Mikaela Shiffrin non l’ha mandata giù. Certo, ci tiene a sottolineare che Petra Vlhova ha vinto con merito il gigante di Jasna valevole per la Coppa del Mondo di sci alpino 2020-2021, ma quello che è successo prima che si aprisse il suo cancelletto di partenza (era l’ultima a prendere il via) non le è proprio piaciuto.

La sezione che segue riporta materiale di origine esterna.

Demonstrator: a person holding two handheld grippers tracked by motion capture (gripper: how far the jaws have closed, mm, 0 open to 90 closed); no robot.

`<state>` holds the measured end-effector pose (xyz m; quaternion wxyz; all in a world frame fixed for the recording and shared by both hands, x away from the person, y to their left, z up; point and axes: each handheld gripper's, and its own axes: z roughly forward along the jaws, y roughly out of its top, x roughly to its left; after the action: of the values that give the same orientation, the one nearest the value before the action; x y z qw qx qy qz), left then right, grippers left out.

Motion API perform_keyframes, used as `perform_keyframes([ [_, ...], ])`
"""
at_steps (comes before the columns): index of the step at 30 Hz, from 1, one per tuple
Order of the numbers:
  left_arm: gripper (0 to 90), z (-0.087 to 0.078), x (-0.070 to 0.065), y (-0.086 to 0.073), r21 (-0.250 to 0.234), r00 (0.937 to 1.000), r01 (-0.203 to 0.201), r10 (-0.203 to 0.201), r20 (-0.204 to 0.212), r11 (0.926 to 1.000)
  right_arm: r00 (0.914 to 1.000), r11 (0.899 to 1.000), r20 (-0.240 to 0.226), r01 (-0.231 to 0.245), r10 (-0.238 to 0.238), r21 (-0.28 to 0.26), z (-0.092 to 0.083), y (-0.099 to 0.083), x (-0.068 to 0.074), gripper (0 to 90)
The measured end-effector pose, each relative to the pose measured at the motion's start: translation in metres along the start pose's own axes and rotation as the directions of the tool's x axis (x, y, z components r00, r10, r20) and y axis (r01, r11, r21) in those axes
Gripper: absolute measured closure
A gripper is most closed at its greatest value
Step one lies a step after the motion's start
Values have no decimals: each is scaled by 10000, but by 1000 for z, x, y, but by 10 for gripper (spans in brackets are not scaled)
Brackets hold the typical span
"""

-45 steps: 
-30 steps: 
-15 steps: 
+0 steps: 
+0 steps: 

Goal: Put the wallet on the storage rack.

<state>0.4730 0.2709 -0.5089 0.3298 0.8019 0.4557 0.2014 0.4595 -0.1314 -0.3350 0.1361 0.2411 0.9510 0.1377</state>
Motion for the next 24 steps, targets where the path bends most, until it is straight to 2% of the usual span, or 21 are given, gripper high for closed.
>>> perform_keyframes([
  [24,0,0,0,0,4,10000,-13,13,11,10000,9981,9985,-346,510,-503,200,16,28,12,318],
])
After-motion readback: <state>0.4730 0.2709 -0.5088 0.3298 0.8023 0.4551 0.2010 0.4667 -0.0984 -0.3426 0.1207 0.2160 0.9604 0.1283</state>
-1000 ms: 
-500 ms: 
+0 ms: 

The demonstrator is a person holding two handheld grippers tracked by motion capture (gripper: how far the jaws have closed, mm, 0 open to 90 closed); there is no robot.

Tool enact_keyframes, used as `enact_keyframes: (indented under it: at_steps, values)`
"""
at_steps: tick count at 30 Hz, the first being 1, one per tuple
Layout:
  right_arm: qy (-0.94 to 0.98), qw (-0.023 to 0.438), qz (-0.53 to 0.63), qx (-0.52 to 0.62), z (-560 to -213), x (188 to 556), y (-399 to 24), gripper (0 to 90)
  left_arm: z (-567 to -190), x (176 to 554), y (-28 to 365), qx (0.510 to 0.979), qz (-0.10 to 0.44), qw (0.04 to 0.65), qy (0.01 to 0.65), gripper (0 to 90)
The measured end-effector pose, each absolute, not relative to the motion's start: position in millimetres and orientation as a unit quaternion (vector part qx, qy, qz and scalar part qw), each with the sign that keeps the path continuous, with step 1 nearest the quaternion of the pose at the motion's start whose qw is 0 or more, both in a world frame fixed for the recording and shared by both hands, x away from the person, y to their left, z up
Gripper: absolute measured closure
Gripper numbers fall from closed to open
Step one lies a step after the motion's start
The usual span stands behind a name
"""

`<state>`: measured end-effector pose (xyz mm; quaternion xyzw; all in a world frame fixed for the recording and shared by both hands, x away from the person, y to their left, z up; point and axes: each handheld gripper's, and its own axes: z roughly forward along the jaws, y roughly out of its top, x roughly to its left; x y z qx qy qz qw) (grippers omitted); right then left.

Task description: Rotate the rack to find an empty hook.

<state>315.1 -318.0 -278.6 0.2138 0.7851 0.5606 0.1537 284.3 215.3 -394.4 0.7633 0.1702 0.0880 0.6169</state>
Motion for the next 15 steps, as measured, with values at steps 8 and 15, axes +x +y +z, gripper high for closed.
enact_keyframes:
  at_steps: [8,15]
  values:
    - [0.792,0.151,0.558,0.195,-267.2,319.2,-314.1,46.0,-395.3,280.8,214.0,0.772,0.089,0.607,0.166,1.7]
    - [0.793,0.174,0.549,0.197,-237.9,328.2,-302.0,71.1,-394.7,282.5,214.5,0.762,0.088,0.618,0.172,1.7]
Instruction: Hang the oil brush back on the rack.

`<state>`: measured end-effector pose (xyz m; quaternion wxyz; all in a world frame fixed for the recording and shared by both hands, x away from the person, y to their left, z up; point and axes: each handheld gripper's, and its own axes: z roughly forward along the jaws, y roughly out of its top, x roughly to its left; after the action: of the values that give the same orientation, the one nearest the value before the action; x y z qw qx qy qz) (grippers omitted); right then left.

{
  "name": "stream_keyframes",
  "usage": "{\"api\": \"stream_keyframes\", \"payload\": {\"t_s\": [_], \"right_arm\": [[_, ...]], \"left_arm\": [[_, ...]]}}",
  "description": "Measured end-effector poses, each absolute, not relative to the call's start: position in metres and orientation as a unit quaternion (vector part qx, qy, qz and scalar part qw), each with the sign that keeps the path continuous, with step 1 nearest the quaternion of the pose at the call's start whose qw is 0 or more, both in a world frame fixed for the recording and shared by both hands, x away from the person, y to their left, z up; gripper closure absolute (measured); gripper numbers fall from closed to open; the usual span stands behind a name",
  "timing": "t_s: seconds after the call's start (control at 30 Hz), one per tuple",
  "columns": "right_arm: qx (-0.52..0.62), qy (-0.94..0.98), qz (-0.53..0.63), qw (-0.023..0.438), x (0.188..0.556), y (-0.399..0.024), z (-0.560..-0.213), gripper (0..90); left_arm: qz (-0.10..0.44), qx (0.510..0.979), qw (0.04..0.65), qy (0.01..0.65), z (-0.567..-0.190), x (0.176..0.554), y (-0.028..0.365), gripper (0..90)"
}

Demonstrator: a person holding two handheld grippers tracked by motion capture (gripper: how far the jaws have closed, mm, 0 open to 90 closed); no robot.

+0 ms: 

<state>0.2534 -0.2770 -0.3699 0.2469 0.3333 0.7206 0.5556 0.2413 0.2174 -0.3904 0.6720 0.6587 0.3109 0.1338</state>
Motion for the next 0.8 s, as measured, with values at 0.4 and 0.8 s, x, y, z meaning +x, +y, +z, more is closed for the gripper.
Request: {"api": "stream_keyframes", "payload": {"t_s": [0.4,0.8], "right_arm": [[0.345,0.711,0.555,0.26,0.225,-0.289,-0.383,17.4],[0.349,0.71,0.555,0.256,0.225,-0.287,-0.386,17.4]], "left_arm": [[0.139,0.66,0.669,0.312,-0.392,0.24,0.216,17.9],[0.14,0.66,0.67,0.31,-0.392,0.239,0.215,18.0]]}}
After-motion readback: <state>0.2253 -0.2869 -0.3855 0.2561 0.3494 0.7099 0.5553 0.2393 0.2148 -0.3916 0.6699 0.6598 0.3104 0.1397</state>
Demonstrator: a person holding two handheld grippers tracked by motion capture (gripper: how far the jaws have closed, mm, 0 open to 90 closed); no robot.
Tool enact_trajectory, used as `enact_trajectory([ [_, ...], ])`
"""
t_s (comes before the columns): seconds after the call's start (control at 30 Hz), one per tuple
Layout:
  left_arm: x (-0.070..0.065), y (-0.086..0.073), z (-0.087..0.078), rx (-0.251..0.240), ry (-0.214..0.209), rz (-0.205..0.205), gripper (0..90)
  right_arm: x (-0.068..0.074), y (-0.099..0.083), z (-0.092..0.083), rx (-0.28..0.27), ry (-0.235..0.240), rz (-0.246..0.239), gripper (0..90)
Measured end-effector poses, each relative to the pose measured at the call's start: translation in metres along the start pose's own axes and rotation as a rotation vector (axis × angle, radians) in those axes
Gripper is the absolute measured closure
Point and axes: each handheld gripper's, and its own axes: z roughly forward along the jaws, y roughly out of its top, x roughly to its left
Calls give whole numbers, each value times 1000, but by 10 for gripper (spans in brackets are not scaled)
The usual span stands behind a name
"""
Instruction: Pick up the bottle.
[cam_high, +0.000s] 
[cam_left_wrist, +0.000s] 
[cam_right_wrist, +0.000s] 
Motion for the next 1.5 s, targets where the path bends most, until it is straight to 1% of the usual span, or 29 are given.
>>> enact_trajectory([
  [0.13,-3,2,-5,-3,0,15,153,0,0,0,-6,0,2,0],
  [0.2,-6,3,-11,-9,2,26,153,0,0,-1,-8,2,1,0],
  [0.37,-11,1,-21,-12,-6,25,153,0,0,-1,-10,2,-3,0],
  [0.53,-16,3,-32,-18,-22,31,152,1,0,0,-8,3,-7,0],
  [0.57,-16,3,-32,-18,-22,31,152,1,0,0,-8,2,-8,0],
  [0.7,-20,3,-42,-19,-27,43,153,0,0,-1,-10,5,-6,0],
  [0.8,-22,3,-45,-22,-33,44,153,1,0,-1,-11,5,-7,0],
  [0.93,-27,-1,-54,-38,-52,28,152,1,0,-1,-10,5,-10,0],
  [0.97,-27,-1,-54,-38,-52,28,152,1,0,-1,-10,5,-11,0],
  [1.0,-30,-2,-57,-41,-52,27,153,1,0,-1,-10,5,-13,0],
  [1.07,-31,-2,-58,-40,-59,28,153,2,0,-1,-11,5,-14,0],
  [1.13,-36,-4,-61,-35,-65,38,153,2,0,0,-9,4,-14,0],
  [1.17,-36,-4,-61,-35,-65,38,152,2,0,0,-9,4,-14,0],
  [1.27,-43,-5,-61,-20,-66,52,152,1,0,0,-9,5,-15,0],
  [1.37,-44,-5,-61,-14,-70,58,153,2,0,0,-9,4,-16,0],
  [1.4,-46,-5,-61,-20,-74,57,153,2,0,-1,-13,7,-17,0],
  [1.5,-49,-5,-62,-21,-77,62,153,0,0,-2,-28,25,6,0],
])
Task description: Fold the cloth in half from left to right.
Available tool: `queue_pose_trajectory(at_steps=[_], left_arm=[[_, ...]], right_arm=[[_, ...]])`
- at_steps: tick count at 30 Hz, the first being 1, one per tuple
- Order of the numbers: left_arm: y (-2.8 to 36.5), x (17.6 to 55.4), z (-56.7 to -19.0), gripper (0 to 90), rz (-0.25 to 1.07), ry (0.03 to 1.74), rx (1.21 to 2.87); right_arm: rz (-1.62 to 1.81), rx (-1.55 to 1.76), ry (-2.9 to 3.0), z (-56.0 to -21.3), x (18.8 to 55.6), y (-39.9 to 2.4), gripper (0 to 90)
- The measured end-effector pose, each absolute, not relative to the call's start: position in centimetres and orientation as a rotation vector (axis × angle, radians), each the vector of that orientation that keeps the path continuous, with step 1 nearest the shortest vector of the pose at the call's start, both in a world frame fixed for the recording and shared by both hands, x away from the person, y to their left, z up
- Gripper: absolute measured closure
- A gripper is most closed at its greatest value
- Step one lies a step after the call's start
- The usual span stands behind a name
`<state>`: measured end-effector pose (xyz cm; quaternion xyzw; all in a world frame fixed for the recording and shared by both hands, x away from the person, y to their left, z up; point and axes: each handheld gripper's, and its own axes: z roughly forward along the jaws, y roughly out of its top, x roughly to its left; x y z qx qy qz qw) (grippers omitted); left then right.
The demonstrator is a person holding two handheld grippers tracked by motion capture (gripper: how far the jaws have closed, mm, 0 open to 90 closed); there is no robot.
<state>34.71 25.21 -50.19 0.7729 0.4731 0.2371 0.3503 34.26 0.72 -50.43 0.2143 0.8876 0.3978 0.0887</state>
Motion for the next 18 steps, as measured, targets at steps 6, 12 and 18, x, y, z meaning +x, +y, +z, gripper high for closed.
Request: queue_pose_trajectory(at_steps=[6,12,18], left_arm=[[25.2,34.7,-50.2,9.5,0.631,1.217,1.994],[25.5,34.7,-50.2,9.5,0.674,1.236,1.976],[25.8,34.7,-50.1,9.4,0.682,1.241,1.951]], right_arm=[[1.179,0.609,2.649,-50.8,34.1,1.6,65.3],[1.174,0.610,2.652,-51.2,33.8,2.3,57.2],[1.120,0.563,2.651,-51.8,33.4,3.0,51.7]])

Di cosa stiamo parlando? Petra Vlhova scende prima della statunitense (lei era la penultima) e abbatte il palo di una porta. A quel punto, però, gli inservienti della pista vanno a sistemare la situazione. Solitamente occorrono pochi secondi, un minuto al massimo. Nell’occasione di domenica, invece, il tempo trascorso è aumentato in maniera sensibile. Gara interrotta e “via libera” a Shiffrin che viene dato in ampio ritardo. Il fatto che si corresse, letteralmente, in casa di Petra Vlhova, ha fatto sorgere qualche facile sospetto.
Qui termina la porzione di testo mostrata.